Try it: All the lines below need to be transcribed exactly. Pictures get left out.

Excerpted records:
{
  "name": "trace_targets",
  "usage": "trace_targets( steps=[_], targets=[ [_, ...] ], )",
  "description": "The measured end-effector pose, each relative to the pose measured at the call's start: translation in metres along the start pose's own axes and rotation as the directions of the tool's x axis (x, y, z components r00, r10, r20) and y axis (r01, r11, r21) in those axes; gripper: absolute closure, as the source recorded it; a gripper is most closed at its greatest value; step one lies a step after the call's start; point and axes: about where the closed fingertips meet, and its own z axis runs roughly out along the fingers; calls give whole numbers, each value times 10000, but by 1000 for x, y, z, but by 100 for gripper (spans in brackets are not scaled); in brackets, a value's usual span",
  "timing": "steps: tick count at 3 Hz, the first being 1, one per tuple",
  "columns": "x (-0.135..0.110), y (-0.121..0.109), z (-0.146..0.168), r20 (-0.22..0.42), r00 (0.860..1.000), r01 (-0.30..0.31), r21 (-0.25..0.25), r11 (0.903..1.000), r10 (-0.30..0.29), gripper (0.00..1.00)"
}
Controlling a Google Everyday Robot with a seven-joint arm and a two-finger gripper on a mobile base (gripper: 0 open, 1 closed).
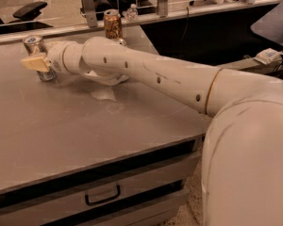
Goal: Knock redbull can over
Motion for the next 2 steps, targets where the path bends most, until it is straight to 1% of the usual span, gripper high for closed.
trace_targets(
  steps=[1, 2],
  targets=[
    [-4, 3, 7, 166, 9998, 90, -197, 9998, -87, 62],
    [-10, 3, 4, 330, 9993, 185, -276, 9994, -176, 85]
  ],
)
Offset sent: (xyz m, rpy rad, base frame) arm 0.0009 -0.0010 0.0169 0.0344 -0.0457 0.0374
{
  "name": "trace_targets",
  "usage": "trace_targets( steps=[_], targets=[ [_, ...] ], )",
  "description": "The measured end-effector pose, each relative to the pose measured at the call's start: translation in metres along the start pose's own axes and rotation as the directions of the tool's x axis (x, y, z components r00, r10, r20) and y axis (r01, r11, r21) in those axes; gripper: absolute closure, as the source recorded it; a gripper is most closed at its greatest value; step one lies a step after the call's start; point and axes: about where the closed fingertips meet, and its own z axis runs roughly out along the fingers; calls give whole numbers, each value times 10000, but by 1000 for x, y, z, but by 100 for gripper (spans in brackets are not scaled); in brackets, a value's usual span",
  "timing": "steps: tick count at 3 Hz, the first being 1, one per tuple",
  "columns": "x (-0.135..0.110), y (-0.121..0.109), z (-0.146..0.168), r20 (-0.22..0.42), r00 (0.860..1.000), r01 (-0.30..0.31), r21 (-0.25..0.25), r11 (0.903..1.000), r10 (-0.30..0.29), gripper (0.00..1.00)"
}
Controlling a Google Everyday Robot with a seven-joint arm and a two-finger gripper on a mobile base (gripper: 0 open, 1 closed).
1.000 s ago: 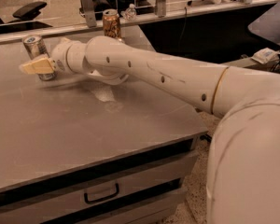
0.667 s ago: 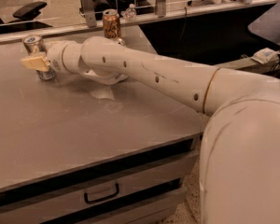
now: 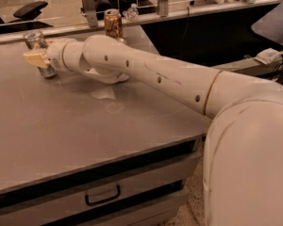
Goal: Knock redbull can over
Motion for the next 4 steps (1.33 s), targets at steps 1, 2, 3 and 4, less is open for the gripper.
trace_targets(
  steps=[1, 2, 3, 4],
  targets=[
    [-20, 0, -24, 431, 9978, 518, -192, 9985, -509, 100],
    [-35, 6, -54, 617, 9911, 1216, -615, 9907, -1179, 100],
    [-66, 23, -85, 560, 9646, 2629, -1259, 9566, -2577, 100],
    [-105, 47, -133, 407, 8830, 4627, -2425, 8527, -4676, 100]
  ],
)
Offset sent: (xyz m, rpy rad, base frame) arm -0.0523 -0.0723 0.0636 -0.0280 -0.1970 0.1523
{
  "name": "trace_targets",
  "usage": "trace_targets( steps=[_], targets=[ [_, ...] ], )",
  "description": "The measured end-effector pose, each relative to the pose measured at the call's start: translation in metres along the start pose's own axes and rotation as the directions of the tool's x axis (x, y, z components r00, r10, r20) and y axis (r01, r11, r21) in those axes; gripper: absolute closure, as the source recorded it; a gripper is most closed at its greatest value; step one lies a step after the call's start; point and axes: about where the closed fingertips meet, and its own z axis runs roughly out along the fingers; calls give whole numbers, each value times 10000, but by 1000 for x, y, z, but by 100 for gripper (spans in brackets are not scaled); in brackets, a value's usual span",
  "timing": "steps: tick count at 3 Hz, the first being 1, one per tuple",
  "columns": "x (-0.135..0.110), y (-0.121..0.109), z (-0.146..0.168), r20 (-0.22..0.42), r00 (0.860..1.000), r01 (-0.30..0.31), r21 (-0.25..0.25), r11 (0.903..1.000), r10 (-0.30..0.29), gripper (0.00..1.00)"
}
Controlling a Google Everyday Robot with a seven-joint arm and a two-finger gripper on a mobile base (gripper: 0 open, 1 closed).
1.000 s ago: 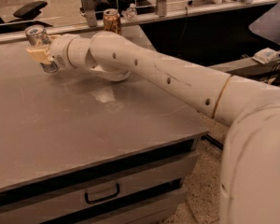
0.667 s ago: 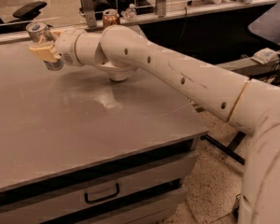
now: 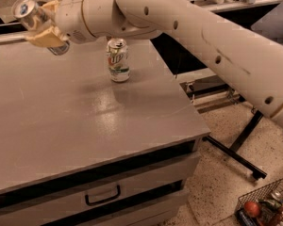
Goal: Knock redbull can over
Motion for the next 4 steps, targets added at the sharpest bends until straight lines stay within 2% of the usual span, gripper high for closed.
trace_targets(
  steps=[1, 2, 3, 4],
  targets=[
    [-7, 31, -25, -271, 9952, 897, -1243, 9882, -937, 100],
    [6, 59, -41, -203, 9902, 1280, -2625, 9564, -1381, 100],
    [9, 88, -49, -103, 9899, 1271, -3788, 9167, -1415, 100],
    [7, 90, -46, -85, 9865, 1471, -3909, 9086, -1633, 100]
  ],
)
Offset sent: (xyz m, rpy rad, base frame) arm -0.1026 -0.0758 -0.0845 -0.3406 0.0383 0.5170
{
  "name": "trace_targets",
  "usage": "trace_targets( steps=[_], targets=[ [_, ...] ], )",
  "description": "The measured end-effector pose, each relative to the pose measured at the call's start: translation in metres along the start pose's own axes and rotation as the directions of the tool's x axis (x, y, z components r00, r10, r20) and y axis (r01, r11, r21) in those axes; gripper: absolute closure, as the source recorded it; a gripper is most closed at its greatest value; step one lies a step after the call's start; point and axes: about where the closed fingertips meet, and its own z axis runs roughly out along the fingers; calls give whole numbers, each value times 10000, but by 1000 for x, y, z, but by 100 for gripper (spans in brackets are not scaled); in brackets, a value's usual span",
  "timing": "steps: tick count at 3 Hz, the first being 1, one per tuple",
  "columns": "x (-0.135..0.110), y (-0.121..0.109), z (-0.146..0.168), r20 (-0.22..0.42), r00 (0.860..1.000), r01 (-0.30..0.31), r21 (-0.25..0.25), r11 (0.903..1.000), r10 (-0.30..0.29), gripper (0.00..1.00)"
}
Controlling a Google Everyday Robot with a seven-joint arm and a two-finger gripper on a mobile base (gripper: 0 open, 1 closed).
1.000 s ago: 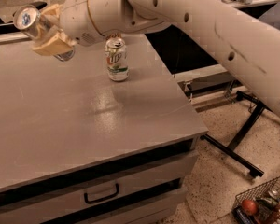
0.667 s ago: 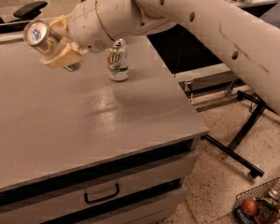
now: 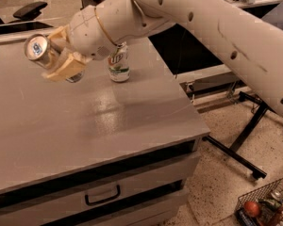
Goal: Knock redbull can over
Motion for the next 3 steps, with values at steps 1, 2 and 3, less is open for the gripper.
trace_targets(
  steps=[1, 2, 3],
  targets=[
    [-19, 15, 26, -791, 9829, 1522, -1565, 9759, -1660, 100],
    [-18, 29, 53, -1617, 9402, 2451, -2903, 9250, -2998, 100],
    [-1, 51, 74, -2255, 9101, 2506, -3686, 8952, -3476, 100]
  ],
)
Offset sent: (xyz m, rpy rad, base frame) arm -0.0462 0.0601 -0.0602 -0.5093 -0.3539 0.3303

Response to this task:
{
  "name": "trace_targets",
  "usage": "trace_targets( steps=[_], targets=[ [_, ...] ], )",
  "description": "The measured end-effector pose, each relative to the pose measured at the call's start: translation in metres along the start pose's own axes and rotation as the directions of the tool's x axis (x, y, z components r00, r10, r20) and y axis (r01, r11, r21) in those axes; gripper: absolute closure, as the source recorded it; a gripper is most closed at its greatest value; step one lies a step after the call's start; point and axes: about where the closed fingertips meet, and its own z axis runs roughly out along the fingers; calls give whole numbers, each value times 10000, but by 1000 for x, y, z, but by 100 for gripper (spans in brackets are not scaled); in brackets, a value's usual span",
  "timing": "steps: tick count at 3 Hz, the first being 1, one per tuple",
  "columns": "x (-0.135..0.110), y (-0.121..0.109), z (-0.146..0.168), r20 (-0.22..0.42), r00 (0.860..1.000), r01 (-0.30..0.31), r21 (-0.25..0.25), r11 (0.903..1.000), r10 (-0.30..0.29), gripper (0.00..1.00)"
}
Controlling a Google Everyday Robot with a seven-joint arm and a two-finger gripper on a mobile base (gripper: 0 open, 1 closed).
Goal: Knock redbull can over
Motion for the next 2 steps, targets where the path bends most, until it is straight to 1% of the usual span, gripper high for closed.
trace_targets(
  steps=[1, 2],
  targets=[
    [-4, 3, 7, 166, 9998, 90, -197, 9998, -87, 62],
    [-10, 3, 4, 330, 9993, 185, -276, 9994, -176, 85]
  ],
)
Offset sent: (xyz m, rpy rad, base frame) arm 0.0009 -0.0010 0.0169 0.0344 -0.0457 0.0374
{
  "name": "trace_targets",
  "usage": "trace_targets( steps=[_], targets=[ [_, ...] ], )",
  "description": "The measured end-effector pose, each relative to the pose measured at the call's start: translation in metres along the start pose's own axes and rotation as the directions of the tool's x axis (x, y, z components r00, r10, r20) and y axis (r01, r11, r21) in those axes; gripper: absolute closure, as the source recorded it; a gripper is most closed at its greatest value; step one lies a step after the call's start; point and axes: about where the closed fingertips meet, and its own z axis runs roughly out along the fingers; calls give whole numbers, each value times 10000, but by 1000 for x, y, z, but by 100 for gripper (spans in brackets are not scaled); in brackets, a value's usual span",
  "timing": "steps: tick count at 3 Hz, the first being 1, one per tuple",
  "columns": "x (-0.135..0.110), y (-0.121..0.109), z (-0.146..0.168), r20 (-0.22..0.42), r00 (0.860..1.000), r01 (-0.30..0.31), r21 (-0.25..0.25), r11 (0.903..1.000), r10 (-0.30..0.29), gripper (0.00..1.00)"
}
Controlling a Google Everyday Robot with a seven-joint arm and a two-finger gripper on a mobile base (gripper: 0 open, 1 closed).
1.000 s ago: 
0.667 s ago: 
now: 
Goal: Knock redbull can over
Motion for the next 4 steps (1.33 s), targets at steps 1, 2, 3 and 4, less is open for the gripper.
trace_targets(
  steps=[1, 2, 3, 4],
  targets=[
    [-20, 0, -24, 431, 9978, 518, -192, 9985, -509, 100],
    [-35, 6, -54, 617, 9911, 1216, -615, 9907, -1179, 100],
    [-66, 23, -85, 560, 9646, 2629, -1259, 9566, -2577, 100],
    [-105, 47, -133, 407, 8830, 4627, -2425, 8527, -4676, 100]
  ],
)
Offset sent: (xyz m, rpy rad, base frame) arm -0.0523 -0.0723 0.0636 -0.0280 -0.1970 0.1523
{
  "name": "trace_targets",
  "usage": "trace_targets( steps=[_], targets=[ [_, ...] ], )",
  "description": "The measured end-effector pose, each relative to the pose measured at the call's start: translation in metres along the start pose's own axes and rotation as the directions of the tool's x axis (x, y, z components r00, r10, r20) and y axis (r01, r11, r21) in those axes; gripper: absolute closure, as the source recorded it; a gripper is most closed at its greatest value; step one lies a step after the call's start; point and axes: about where the closed fingertips meet, and its own z axis runs roughly out along the fingers; calls give whole numbers, each value times 10000, but by 1000 for x, y, z, but by 100 for gripper (spans in brackets are not scaled); in brackets, a value's usual span",
  "timing": "steps: tick count at 3 Hz, the first being 1, one per tuple",
  "columns": "x (-0.135..0.110), y (-0.121..0.109), z (-0.146..0.168), r20 (-0.22..0.42), r00 (0.860..1.000), r01 (-0.30..0.31), r21 (-0.25..0.25), r11 (0.903..1.000), r10 (-0.30..0.29), gripper (0.00..1.00)"
}
Controlling a Google Everyday Robot with a seven-joint arm and a two-finger gripper on a mobile base (gripper: 0 open, 1 closed).
1.000 s ago: 
0.667 s ago: 
now: 
Goal: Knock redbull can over
Motion for the next 4 steps, targets added at the sharpest bends until straight lines stay within 2% of the usual span, gripper high for closed.
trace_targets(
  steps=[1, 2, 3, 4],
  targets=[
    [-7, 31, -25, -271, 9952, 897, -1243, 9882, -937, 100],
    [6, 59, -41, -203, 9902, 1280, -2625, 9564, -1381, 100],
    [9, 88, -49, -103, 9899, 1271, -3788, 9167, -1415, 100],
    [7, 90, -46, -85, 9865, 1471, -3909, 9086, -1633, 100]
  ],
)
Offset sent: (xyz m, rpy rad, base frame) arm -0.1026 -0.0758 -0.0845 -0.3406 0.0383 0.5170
{
  "name": "trace_targets",
  "usage": "trace_targets( steps=[_], targets=[ [_, ...] ], )",
  "description": "The measured end-effector pose, each relative to the pose measured at the call's start: translation in metres along the start pose's own axes and rotation as the directions of the tool's x axis (x, y, z components r00, r10, r20) and y axis (r01, r11, r21) in those axes; gripper: absolute closure, as the source recorded it; a gripper is most closed at its greatest value; step one lies a step after the call's start; point and axes: about where the closed fingertips meet, and its own z axis runs roughly out along the fingers; calls give whole numbers, each value times 10000, but by 1000 for x, y, z, but by 100 for gripper (spans in brackets are not scaled); in brackets, a value's usual span",
  "timing": "steps: tick count at 3 Hz, the first being 1, one per tuple",
  "columns": "x (-0.135..0.110), y (-0.121..0.109), z (-0.146..0.168), r20 (-0.22..0.42), r00 (0.860..1.000), r01 (-0.30..0.31), r21 (-0.25..0.25), r11 (0.903..1.000), r10 (-0.30..0.29), gripper (0.00..1.00)"
}
Controlling a Google Everyday Robot with a seven-joint arm and a two-finger gripper on a mobile base (gripper: 0 open, 1 closed).
1.000 s ago: 
0.667 s ago: 
now: 
Goal: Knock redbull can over
Motion for the next 3 steps, with values at steps 1, 2 and 3, less is open for the gripper.
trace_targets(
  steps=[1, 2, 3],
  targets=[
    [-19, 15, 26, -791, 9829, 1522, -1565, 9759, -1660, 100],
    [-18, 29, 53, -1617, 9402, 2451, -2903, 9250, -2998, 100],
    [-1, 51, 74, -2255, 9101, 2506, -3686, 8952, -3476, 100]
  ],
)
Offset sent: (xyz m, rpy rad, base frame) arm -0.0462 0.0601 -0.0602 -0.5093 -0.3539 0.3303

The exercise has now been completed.